- Born: April 9, 1943 St. Johann in Tirol, Austria
- Died: August 26, 2008 (aged 65) Santa Barbara, California
- Other names: Barbara Angely, Barbara Mueller, Barbara Müller, Barbara Muné, Barbara Alvarez
- Occupations: Counselor, model, actress and triathlete
- Known for: Ultra-distance athlete
- Spouse(s): Armando Alvarez Tom Warren ​(m. 1995)​
- Children: 2 daughters

= Barbara Warren (athlete) =

Austrian-American counselor, model, actress, author, and triathlete

Barbara Warren (April 9, 1943 – August 26, 2008) was an Austrian-American counselor, model, actress, author, and triathlete.

== Early life and education ==

Born Barbara Müller in St. Johann in Tirol, Austria to Hans and Ingrid Mueller, she and her identical twin sister, Angelika Drake, left their farmhouse at 14 for high school at the Tyrolean capital of Innsbruck and then, at age 17, went on to study art history at the Accademia di Belle Arti Firenze in Florence, Italy.

== Career ==
The sisters occasionally modeled before moving to Mexico City in 1965, where they began modeling full-time, eventually opening a school, agency and design boutique. Warren began performing under the stage name Barbara Angely, abruptly ending that career out of dissatisfaction with a jet-set lifestyle. Warren eventually married importer Armando Alvarez, which led to a four-year separation from her sister.

Warren's family in 1980 moved to Brownsville, Texas. In 1983, Warren began running recreationally. By 1985, Drake and her family had moved to San Diego, California. Warren, with her family, followed her sister and relocated to San Diego later the same year.
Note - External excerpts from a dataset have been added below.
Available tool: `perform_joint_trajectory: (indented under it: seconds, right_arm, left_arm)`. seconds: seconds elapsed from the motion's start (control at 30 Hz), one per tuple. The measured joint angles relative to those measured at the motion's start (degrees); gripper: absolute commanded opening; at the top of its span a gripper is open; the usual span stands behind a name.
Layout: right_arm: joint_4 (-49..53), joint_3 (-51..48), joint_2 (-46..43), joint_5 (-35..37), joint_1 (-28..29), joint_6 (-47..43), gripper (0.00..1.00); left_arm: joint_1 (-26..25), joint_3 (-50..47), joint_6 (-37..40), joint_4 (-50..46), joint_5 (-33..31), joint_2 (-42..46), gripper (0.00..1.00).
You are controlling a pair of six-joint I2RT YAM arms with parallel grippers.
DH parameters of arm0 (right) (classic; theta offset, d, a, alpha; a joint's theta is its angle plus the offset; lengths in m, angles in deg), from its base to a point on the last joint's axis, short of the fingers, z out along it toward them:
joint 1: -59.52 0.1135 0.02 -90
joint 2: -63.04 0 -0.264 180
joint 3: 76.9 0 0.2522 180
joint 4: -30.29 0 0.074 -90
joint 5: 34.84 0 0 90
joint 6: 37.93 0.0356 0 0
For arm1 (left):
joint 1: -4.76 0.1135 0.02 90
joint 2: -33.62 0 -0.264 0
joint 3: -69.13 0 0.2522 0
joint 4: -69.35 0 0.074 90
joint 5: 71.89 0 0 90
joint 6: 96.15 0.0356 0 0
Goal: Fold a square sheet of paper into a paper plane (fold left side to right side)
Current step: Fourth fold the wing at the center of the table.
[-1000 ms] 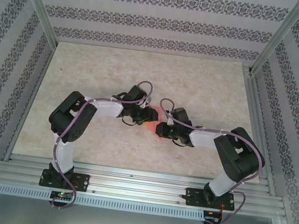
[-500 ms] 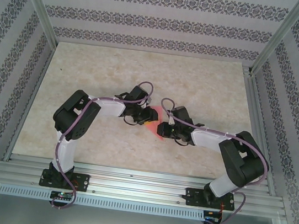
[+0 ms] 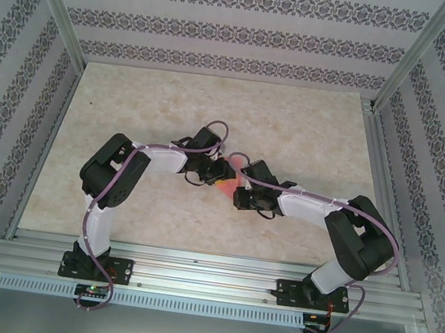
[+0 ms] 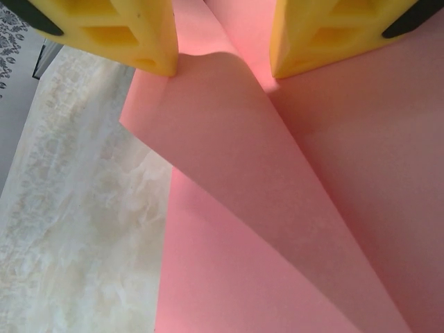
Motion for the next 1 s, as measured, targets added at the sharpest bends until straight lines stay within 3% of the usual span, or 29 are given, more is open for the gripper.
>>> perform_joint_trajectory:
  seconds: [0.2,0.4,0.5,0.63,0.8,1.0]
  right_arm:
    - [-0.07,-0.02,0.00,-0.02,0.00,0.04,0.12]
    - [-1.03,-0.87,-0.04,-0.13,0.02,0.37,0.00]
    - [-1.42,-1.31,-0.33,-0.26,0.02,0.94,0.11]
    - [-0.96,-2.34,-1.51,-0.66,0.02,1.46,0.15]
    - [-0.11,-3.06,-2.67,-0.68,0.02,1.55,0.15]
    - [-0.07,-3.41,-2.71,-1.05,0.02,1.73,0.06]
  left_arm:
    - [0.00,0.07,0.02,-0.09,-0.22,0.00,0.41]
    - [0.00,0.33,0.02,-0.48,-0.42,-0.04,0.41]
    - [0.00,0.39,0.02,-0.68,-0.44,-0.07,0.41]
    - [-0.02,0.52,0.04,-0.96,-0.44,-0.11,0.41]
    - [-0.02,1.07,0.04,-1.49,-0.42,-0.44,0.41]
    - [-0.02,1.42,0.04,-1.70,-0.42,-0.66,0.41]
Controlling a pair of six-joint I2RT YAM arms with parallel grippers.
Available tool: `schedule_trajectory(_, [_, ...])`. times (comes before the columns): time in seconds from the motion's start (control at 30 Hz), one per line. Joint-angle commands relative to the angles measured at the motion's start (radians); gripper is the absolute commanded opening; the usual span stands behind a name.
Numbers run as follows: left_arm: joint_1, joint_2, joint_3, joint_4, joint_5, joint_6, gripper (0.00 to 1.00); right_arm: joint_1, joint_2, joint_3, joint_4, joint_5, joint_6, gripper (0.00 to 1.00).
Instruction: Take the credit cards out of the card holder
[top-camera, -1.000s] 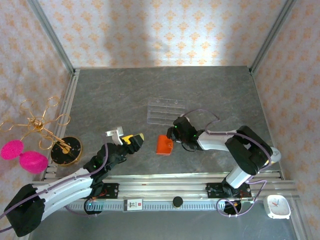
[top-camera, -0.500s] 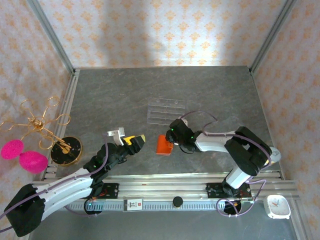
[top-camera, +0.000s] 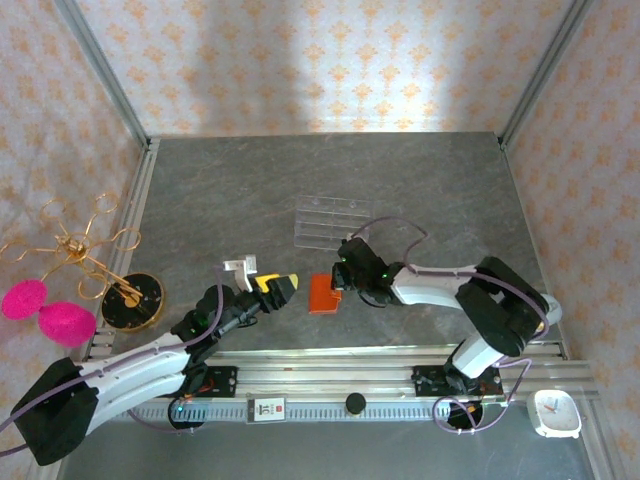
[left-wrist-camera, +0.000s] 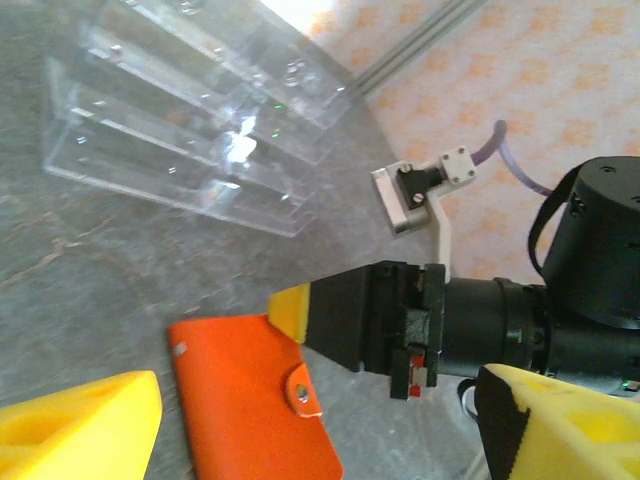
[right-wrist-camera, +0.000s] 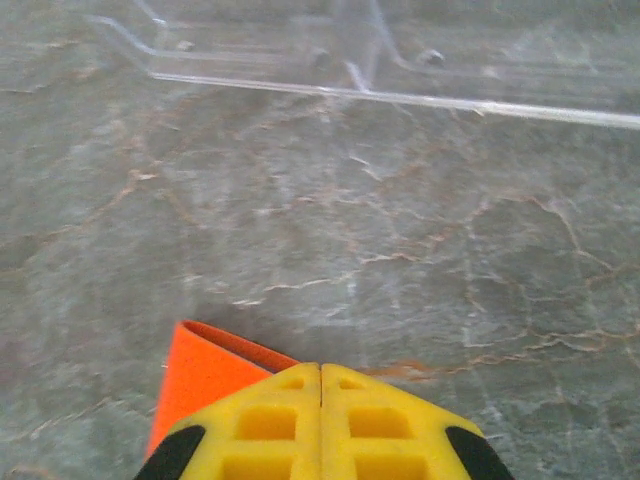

Calling themselves "The Twin Team," the sisters began participating in a number of endurance sports, including their first standard triathlon in 1987 and their first Ironman Triathlon in 1988. All told, Warren completed 13 Ford Ironman Triathlon World Championship in Hawaii, winning her age group in the 2003 Ironman Kona. Warren and her sister were profiled in Reckless: The Outrageous Lives of Nine Kick-Ass Women.

In the early 1990s, she met triathlete Tom Warren, who won the second Ironman competition in 1979, and the two married in 1995.

Warren self-published three motivational books, Unleash the Power to Complete Your Goals, Become Exceptional, and Do What You Don't Want to Do.

== Death ==
On Saturday, August 23, 2008, Warren broke her odontoid process and cervical vertebra 2 and was diagnosed as paralyzed from a bicycle crash that happened on a descent during the Santa Barbara, California, triathlon. She was put on life support at Santa Barbara Cottage Hospital. According to an account from her family to the San Diego Union-Tribune, she communicated through blinking that she wanted her ventilator turned off, and, at the request of the family, a doctor removed her ventilator on August 26.

== Awards ==
The Santa Barbara Triathlon's Barbara Warren Community Spirit Award was named posthumously in her honor.